## Work to be completed
For the records that follow, please set down exactly the lines between the one holding "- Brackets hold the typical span" and the one holding "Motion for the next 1", inclusive, and only those.

## Data records
= = =

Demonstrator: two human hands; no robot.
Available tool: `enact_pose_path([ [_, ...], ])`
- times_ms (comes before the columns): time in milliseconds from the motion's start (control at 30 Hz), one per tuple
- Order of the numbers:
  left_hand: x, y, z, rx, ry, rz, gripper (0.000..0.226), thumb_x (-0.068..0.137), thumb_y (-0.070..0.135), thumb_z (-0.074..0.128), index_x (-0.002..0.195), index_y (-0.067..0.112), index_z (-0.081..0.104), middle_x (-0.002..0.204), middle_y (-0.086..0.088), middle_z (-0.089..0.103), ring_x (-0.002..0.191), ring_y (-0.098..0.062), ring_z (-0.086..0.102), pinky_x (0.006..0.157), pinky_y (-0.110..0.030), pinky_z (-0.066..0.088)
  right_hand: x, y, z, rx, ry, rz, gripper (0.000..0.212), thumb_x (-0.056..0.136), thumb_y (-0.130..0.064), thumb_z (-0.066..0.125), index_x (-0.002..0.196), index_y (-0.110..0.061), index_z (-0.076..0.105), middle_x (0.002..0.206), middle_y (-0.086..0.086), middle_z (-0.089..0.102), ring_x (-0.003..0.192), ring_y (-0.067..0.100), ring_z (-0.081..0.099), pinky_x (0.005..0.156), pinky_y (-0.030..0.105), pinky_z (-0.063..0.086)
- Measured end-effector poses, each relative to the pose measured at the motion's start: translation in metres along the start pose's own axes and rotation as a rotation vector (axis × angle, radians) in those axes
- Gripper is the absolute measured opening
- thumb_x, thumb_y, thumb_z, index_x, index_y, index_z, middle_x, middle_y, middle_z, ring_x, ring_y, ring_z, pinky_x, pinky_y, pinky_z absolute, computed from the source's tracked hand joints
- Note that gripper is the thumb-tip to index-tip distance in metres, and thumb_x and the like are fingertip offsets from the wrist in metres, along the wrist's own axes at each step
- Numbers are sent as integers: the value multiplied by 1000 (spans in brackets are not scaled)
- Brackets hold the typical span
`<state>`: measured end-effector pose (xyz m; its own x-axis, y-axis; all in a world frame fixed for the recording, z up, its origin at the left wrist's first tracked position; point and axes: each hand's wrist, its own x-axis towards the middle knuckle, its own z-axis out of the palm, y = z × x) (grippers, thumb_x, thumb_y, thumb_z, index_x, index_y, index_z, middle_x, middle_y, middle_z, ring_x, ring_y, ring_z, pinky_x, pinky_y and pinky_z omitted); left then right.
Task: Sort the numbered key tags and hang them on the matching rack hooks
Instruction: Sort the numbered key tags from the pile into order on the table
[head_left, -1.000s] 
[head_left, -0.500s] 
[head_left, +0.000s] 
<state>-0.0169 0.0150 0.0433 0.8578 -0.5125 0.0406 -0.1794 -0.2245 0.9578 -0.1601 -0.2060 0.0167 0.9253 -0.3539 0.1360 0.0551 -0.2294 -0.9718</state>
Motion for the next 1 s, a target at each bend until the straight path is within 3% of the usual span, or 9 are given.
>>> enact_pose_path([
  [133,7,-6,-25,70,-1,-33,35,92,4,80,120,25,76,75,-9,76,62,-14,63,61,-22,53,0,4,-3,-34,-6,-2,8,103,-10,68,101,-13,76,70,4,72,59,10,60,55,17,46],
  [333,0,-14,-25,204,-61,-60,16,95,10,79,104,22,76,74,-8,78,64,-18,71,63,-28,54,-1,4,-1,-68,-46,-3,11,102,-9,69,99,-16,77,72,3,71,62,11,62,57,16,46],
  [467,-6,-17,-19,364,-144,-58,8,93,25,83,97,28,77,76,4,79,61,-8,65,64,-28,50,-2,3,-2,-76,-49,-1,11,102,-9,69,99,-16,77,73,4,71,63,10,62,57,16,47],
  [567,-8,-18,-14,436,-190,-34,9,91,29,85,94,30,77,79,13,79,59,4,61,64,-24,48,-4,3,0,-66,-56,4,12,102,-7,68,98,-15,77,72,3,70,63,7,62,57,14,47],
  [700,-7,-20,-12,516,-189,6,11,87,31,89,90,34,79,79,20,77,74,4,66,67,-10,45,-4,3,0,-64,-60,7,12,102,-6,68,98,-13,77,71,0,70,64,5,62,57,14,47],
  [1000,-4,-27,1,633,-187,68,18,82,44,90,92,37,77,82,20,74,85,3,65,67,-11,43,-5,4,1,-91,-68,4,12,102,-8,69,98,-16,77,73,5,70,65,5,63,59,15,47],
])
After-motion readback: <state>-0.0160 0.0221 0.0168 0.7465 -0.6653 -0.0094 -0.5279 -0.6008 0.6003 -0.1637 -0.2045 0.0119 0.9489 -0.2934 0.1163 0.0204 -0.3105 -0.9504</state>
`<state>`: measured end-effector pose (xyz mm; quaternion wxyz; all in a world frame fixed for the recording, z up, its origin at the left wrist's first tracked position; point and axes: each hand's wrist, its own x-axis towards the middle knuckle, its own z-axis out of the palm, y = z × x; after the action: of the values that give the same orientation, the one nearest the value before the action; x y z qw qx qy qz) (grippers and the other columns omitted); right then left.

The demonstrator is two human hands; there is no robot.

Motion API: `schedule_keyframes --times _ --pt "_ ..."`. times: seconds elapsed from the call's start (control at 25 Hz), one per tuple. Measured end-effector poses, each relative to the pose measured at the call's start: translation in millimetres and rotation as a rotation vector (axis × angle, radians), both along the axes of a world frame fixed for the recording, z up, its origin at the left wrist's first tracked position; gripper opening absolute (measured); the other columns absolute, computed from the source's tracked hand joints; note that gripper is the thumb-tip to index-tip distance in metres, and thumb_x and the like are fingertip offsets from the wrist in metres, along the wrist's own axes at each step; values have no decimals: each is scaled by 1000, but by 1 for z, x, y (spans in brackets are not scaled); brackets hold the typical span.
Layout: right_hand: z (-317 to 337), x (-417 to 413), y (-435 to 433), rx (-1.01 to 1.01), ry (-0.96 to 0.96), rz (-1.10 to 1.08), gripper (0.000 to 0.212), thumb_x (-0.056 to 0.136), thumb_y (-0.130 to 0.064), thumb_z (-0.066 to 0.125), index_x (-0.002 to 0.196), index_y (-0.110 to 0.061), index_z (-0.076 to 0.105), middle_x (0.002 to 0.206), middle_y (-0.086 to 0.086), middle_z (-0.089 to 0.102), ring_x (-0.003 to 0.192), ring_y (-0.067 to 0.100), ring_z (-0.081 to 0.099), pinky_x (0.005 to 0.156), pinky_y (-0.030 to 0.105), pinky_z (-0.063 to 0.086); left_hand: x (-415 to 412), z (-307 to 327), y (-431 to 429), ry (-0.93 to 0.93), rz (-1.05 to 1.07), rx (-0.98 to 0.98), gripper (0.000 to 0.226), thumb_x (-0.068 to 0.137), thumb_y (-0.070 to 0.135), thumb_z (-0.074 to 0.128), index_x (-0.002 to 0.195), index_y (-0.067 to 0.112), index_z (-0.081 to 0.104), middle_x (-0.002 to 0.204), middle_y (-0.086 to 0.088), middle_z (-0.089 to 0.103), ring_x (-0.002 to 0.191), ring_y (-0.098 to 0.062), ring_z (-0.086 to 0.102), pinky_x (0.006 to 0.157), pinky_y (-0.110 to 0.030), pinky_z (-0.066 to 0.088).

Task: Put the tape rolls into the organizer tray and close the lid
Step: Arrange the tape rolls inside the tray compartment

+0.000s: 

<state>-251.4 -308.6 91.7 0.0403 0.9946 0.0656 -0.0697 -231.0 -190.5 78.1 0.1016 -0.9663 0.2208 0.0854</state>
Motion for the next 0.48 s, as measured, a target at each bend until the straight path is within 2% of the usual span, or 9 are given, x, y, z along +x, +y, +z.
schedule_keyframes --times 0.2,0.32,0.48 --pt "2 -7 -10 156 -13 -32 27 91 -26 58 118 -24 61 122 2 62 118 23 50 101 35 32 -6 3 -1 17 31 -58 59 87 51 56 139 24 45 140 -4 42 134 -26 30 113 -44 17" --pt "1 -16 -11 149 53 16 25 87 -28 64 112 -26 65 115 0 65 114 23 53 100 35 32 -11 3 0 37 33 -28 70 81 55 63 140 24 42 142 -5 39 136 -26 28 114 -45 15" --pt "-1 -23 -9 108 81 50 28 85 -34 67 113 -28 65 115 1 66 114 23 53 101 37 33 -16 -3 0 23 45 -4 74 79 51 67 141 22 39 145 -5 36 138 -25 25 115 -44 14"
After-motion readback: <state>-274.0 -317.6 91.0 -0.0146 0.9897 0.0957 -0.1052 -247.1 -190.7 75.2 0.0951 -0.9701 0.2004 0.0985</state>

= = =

## Task output
- Brackets hold the typical span
`<state>`: measured end-effector pose (xyz m; its own x-axis, y-axis; all in a world frame fixed for the recording, z up, its origin at the left wrist's first tracked position; point and axes: each hand's wrist, its own x-axis towards the middle knuckle, its own z-axis out of the palm, y = z × x) (grippers, thumb_x, thumb_y, thumb_z, index_x, index_y, index_z, middle_x, middle_y, middle_z, ring_x, ring_y, ring_z, pinky_x, pinky_y and pinky_z omitted); left then right.
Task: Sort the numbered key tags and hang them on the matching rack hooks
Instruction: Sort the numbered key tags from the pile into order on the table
[head_left, -1.000s] 
[head_left, -0.500s] 
[head_left, +0.000s] 
<state>-0.0169 0.0150 0.0433 0.8578 -0.5125 0.0406 -0.1794 -0.2245 0.9578 -0.1601 -0.2060 0.0167 0.9253 -0.3539 0.1360 0.0551 -0.2294 -0.9718</state>
Motion for the next 1 s, a target at each bend until the straight path is within 3% of the usual span, or 9 are given.

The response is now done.